Friday 14 December 2007

Why oh why 3: world record attempt


News reaches me hotfoot at my barstool that the popular lunatic Dickie 'Cash-Builder' Evans has stunned his doubters with a triumphant run up a flight of stairs.

It seems he entered upon a wager Mr Benjamin Thomas (the cad and complusive animal-toucher, conviction now spent) that he could manage all the stairs between the basement of Mabledon Towers and Club Derrig on the 9th floor in less than 60 seconds.

And, yes, to the surprise of everyone who had him marked down as a broken-down and incapable young sot, in just 74 seconds he managed this astounding feat.

Starting from the ground floor he addressed the security team - The Happiest Employees In The World TM - on his intention to reach the 8th floor in just under a minute and a half. They happily parted with a tenner each against the adrenalin-crazed "athlete" and would-be accountant.

A mere seven minutes later he breasted the third floor tape and, with a minute or two to spare, demolished two Bensons and quaffed a Mangers.

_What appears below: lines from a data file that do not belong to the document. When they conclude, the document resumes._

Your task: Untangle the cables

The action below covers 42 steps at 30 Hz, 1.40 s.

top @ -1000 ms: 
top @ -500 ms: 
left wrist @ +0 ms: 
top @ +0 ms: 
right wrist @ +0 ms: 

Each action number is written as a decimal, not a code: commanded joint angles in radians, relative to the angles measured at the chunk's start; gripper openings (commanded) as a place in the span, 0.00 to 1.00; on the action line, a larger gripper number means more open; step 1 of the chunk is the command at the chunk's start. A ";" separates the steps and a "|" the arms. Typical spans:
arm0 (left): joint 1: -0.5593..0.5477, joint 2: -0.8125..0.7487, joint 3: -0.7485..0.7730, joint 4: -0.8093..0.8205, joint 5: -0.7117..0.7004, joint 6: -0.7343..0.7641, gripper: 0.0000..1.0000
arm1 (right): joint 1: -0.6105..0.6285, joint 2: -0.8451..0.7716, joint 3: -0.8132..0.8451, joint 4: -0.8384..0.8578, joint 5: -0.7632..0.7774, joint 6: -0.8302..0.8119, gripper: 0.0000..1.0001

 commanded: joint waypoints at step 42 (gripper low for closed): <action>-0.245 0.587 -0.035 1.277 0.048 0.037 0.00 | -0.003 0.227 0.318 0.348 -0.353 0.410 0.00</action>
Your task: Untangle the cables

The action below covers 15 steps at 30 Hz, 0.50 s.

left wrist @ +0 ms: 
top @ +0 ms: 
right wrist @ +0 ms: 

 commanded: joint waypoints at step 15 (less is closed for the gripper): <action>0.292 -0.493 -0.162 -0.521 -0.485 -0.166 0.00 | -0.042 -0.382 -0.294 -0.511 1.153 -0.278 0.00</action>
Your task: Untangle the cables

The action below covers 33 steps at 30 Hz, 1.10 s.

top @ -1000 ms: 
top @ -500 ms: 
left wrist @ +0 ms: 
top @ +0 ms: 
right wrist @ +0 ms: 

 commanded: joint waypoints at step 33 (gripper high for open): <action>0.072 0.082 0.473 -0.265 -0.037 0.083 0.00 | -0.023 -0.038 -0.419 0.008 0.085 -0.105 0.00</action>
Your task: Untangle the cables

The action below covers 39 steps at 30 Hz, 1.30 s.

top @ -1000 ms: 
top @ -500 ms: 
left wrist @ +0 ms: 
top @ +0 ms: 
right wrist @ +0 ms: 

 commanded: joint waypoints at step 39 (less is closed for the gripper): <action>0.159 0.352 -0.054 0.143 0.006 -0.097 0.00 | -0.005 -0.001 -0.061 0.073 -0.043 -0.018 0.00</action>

After a somewhat lengthy but medically-essential toilet break on the fifth floor, he bounded from the gent's and renewed his ascent with astonishing vigour. Taking up to two stairs at a time, and with not a hand on the bannister sometimes, it was not a matter to be undertaken by anyone less than 110% fit, and certainly not by a man with his appalling history of miserable gut-wrenching failure.

Later that evening he staggered out of the lift on the ninth floor, his legs like blancmange, his eyes wild, his hair like an explosion in a coconut matting factory. He barely reached the bar and uttered through lung-draining breaths, "A breeze, chaps, simply a breeze!"

Mr.Benjamin Thomas stopped his usual worthless chattering to consult the Club's sundial. "You're an afternoon too late," he declared louchely, stroking his face where he would grow glossy, lush moustachios were it not for his hormonal troubles.

Poor mad Dickie. I hope for the poor deluded fool's sake that he is not relying on such brainless wagers to settle any temporary financial embarrassment he may have, or in order to fund his attempt to make an honest woman of the long-suffering, ever-patient, and devoted Contessa.